In summary, LRS can be the single test to detect single-nucleotide variants (SNVs), insertion and deletion (INDELs), simple and complex SVs, tandem repeats, and methylation changes and inform about phasing. Although LRS holds promise for undiagnosed genetic diseases, some challenges need to be overcome in order to bring LRS from the research setting to the clinic. The cost of ONT is now comparable to SR but Pacific Biosciences is relatively expensive. Recently, great strides have been made in sequencing technology and algorithm development to improve the accuracy of calling small variants (SNVs and INDELs) from nanopore and HiFi long-read data [88, 118]. At high coverage, both long-read sequencing platforms can outperform the short-read-based method in accurate SNV identification at whole genome scale, including segmental duplication and difficult-to-map regions. SR and HiFi have comparable performance at identifying INDELs but ONT has much lower accuracy. Identification of base modifications (epigenetic changes) by LRS is still in its infancy and suffers from low accuracy and the need for training models [101]. However, continuous improvements in sequencing technology and algorithm development are being made to further increase the accuracy and lower the cost, which will eventually enable the use of LRS routinely for clinical diagnostics. In the interim, an attractive solution is a hybrid approach combining the advantages of each in a combined assay using, for example, lower coverage (e.g., 15×) long-read sequencing along with higher coverage (e.g., 40×) short-read sequencing or using targeted LRS to evaluate candidate genes or in case of suspected tandem repeat disease or complex rearrangements.

Pan-genome reference

The current human reference genome is a linear haploid consensus sequence derived from a very small number of individuals and thus lacks genetic diversity observed across populations [119, 120]. Mapping sequencing reads to this reference genome can cause the reads to be misaligned or remain unaligned, especially in highly polymorphic or repetitive regions or regions spanning structural variant breakpoints [119, 121] or may miss a rare variant that is represented by the minor allele on the haploid reference sequence [122]. This results in a “reference bias” as non-reference alleles from a sample are difficult to align to the linear reference sequence. To overcome these limitations, many efforts have been made in the past few years to incorporate known variants in the reference in order to allow variant-aware read alignment and variant calling [119, 120, 123,124,125]. These efforts propose a pan-genome, which represents a collection of all genomic sequences in a population or a species or a phylogenetic clade [123, 126].

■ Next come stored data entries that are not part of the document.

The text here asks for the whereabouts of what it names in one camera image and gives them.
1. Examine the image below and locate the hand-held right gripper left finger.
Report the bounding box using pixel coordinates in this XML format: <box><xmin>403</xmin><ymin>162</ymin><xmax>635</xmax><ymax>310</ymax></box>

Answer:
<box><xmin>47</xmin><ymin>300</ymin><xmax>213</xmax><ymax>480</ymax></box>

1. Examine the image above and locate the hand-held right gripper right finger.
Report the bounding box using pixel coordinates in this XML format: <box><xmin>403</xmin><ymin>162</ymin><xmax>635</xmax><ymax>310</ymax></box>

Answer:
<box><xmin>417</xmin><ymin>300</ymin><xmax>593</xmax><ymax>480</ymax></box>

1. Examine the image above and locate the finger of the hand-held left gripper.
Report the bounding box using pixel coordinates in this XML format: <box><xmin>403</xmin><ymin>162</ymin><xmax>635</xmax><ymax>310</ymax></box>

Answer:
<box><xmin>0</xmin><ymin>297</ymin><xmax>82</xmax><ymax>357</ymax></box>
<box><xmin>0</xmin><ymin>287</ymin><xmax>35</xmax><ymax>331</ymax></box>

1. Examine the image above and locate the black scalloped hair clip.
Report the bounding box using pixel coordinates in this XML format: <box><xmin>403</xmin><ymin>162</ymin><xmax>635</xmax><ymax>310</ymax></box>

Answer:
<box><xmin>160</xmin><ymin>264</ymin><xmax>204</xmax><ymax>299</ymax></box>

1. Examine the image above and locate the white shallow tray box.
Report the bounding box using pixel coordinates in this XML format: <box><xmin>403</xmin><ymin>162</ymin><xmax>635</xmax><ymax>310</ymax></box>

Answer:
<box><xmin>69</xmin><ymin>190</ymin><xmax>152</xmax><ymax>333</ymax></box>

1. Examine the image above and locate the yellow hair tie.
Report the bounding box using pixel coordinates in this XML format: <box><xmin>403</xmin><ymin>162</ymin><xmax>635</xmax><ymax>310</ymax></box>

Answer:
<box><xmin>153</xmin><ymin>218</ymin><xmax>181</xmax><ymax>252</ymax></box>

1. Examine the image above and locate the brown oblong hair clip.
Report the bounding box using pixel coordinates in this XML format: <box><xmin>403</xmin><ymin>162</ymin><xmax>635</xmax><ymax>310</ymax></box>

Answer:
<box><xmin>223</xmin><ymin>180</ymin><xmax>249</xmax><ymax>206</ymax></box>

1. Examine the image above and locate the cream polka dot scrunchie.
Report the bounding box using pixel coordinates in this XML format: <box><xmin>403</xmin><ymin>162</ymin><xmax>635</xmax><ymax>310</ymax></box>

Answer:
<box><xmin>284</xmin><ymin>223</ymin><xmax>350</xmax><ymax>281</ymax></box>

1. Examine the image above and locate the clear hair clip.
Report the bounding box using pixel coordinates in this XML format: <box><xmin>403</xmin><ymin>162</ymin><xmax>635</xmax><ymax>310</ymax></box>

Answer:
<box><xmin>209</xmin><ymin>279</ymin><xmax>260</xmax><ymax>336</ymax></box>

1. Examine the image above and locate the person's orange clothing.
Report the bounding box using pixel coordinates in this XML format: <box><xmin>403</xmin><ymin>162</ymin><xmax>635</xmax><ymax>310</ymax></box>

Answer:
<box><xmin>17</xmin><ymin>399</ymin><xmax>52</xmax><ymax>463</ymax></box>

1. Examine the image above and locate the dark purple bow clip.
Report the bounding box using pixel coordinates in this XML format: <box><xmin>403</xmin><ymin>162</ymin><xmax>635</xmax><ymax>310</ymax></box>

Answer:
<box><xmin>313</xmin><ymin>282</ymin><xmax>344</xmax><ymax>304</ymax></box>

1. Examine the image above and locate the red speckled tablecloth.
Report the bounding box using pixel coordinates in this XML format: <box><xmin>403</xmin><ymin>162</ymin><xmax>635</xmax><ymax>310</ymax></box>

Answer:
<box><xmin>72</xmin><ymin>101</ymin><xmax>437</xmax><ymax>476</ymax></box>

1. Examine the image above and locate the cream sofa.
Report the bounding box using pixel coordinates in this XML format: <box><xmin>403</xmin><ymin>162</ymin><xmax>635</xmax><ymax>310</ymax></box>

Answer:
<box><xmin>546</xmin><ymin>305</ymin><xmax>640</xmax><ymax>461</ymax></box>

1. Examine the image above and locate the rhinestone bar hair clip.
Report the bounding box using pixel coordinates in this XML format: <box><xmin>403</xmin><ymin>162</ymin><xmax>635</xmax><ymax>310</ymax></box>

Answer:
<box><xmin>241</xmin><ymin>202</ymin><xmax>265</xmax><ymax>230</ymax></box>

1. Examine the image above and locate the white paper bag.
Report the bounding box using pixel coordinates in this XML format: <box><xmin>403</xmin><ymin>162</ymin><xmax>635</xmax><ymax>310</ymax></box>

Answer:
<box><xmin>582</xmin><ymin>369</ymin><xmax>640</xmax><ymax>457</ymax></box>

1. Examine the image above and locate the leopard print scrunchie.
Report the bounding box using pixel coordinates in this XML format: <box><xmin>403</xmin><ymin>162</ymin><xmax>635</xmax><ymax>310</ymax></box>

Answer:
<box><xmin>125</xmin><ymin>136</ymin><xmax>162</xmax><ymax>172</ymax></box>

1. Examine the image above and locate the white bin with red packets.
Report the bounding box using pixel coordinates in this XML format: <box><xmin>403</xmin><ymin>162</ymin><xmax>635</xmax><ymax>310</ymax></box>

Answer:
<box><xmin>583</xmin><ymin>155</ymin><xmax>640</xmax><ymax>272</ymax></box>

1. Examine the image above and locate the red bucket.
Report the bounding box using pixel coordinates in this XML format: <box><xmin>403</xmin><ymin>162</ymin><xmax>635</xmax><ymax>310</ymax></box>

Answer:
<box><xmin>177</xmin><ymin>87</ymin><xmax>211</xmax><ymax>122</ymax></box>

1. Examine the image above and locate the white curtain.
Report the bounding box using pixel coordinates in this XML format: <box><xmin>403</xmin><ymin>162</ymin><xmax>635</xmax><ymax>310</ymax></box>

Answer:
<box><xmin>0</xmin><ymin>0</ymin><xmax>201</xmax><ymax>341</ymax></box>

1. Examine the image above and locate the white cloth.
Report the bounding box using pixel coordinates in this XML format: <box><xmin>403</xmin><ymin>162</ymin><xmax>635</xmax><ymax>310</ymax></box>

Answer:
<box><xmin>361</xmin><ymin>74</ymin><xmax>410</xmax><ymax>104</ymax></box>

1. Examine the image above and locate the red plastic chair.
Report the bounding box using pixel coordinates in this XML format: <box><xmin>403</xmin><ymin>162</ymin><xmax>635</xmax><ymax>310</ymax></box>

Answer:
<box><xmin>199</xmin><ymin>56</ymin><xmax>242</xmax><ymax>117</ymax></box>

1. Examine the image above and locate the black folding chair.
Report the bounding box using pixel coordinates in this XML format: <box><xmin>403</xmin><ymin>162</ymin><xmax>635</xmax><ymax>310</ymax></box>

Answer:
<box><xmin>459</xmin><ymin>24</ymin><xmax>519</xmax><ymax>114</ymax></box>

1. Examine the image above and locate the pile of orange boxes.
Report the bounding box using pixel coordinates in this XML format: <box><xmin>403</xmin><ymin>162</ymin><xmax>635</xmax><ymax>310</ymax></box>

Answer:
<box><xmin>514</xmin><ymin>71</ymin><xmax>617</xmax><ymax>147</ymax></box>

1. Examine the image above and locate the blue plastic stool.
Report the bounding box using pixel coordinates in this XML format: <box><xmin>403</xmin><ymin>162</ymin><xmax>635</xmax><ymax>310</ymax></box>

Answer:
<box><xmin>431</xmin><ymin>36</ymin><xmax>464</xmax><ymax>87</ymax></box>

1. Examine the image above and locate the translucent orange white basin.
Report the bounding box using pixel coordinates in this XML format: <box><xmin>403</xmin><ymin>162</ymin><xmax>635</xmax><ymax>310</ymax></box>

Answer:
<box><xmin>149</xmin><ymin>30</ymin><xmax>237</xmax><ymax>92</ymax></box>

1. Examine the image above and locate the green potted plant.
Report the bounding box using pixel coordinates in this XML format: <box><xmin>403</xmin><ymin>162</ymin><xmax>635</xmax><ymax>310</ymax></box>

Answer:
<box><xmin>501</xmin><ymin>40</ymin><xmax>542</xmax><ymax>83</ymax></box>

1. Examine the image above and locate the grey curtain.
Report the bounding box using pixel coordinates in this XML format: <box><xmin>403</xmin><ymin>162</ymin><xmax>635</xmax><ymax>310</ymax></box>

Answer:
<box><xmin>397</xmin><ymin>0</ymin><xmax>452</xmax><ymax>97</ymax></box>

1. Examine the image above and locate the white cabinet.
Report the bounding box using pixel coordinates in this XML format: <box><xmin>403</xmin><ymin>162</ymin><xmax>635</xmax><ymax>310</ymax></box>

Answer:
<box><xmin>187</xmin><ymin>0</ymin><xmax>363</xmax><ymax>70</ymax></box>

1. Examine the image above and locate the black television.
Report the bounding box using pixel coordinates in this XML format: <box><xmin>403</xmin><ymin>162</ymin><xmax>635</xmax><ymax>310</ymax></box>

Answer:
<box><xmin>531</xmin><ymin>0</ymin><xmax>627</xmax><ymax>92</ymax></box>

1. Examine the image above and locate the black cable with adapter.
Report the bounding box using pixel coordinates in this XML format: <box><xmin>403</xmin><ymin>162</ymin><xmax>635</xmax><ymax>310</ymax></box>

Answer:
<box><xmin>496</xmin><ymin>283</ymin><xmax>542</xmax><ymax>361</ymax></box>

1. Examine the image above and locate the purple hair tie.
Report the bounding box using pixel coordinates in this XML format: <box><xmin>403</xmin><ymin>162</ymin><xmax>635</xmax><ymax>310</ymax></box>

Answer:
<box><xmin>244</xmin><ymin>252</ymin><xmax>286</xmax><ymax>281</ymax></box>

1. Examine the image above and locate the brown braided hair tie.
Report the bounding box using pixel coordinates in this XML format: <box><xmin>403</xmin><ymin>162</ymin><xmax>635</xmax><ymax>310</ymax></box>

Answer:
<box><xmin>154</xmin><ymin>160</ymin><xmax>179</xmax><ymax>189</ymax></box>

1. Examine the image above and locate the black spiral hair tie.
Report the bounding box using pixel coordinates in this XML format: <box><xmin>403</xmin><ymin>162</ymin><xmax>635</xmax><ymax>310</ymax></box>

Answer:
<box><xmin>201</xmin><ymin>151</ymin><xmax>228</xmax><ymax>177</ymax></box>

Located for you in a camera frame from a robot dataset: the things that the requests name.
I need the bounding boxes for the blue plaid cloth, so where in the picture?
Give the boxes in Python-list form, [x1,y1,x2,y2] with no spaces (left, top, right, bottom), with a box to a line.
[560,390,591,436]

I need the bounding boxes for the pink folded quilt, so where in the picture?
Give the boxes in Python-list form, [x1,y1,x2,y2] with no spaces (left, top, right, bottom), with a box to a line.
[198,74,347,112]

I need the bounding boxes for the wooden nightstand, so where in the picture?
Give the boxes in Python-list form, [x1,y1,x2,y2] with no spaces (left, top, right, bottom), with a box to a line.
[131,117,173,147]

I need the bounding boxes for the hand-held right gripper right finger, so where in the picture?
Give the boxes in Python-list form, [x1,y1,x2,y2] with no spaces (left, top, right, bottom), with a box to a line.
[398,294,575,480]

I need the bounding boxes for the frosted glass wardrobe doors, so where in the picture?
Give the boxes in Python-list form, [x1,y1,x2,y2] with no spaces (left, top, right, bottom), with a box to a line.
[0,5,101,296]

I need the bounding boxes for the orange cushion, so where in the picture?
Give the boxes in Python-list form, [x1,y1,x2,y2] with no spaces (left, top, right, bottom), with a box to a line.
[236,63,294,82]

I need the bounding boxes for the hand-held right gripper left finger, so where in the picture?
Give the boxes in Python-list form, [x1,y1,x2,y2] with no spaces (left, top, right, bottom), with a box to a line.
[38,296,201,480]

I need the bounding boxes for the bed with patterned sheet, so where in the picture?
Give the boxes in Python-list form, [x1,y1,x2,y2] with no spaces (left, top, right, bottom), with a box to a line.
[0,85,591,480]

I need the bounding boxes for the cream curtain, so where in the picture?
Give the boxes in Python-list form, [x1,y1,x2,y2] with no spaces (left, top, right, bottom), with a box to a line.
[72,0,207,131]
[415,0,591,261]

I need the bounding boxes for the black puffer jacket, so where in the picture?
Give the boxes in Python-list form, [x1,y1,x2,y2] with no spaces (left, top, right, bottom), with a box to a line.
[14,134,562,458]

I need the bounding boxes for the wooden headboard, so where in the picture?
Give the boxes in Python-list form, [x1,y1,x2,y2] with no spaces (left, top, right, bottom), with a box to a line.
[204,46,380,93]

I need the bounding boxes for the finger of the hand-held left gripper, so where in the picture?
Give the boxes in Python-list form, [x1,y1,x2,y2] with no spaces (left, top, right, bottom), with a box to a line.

Aligning reads to a pan-genome that considers many alternate haplotypes at each locus reduces the reference bias [127], thereby improving alignment accuracy and variant calling [119, 124]. Recently, Siren et al. [120] developed a tool called Giraffe to map short reads to pan-genome with high accuracy and speed. Giraffe detected SNVs, INDELs, and SVs more accurately when using a pan-genome than using the single reference genome, showcasing the significance and practicality of the pan-genomic approach to short-read mapping. It was able to genotype 167,000 SVs that were discovered from LR studies, in 5202 individuals from diverse populations that were sequenced by SR sequencing. Recently, precisionFDA truth challenge V2 evaluated different bioinformatics pipelines’ accuracy in predicting small variants in difficult-to-map regions and Major Histocompatibility Complex using Genome In A Bottle (GIAB) benchmark data set [128]. The top performing algorithms in the short-read sequencing category used either alt-aware mapping (DRAGEN’s graph mapper) or pan-genome (by Seven Bridges’ GRAF pipeline). Despite the several benefits of the pan-genome, there are practical limitations associated that have hindered the community in embracing this paradigm shift. This includes high compute cost, scalability, and complexity of the tasks. Addition of variants to the existing linear reference genome is not straightforward as simply adding more variation to the reference can result in more ambiguity. Alternative methods have been proposed that aim to strike a balance between accuracy and limitations of graph-based pan-genome. Reference flow [129] involves an iterative two-step process. Reads are first aligned to the linear reference genome and the unaligned reads and the reads with low mapping-quality are then re-aligned to a set of references. Tetikol et al. [130] recommend population-specific graphs that iteratively augment tailored genome graphs for targeted populations.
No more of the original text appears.